● **Assigned task**: All lines in the records below with the word "table" must be returned.

● **Input data**:
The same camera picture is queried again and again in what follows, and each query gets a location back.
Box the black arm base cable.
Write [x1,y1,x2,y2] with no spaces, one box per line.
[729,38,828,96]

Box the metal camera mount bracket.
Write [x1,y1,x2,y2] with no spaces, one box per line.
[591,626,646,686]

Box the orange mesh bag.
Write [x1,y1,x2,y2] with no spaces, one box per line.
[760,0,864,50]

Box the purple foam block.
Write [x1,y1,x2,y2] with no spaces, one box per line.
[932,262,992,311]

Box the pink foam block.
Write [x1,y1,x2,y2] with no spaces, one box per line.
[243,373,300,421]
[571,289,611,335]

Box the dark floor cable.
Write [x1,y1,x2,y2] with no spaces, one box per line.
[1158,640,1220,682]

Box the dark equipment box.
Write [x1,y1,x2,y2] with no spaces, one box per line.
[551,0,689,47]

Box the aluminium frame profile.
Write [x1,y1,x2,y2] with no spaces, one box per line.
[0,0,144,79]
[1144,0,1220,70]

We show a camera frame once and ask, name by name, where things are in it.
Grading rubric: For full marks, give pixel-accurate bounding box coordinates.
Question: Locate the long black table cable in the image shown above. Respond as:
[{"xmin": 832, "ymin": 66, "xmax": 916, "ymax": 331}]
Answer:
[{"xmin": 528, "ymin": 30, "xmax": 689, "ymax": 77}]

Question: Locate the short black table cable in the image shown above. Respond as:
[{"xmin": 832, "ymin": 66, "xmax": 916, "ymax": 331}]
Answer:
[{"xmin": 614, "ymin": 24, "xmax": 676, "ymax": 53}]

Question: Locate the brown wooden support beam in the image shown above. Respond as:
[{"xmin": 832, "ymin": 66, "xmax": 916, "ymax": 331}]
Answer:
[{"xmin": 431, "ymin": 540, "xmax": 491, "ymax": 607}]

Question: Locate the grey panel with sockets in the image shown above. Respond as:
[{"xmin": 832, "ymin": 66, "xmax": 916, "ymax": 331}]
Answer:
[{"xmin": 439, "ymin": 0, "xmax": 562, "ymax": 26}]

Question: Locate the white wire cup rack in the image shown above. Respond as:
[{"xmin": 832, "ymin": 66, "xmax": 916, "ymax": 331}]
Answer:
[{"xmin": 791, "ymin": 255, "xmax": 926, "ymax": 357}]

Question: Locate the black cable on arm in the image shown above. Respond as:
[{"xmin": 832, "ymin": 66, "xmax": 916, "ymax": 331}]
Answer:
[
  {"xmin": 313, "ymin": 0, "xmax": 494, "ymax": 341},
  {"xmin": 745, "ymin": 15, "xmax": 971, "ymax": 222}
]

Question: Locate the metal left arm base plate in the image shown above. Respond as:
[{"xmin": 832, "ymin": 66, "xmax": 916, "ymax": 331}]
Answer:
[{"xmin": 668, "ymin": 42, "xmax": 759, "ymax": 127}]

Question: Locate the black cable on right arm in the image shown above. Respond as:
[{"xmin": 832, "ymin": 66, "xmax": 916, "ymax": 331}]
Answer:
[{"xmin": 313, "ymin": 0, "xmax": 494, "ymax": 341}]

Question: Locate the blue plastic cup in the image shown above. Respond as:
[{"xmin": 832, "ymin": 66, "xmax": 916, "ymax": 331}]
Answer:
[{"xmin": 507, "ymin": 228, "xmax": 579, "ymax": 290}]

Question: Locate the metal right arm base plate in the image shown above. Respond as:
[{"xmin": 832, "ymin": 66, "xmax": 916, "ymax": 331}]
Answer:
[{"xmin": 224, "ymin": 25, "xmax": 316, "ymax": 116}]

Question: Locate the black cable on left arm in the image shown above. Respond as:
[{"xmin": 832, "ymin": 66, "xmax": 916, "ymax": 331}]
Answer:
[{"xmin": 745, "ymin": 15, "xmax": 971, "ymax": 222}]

● **Reply to the exercise**:
Question: Locate the long black table cable in the image shown above. Respond as:
Question: Locate the short black table cable in the image shown above. Respond as:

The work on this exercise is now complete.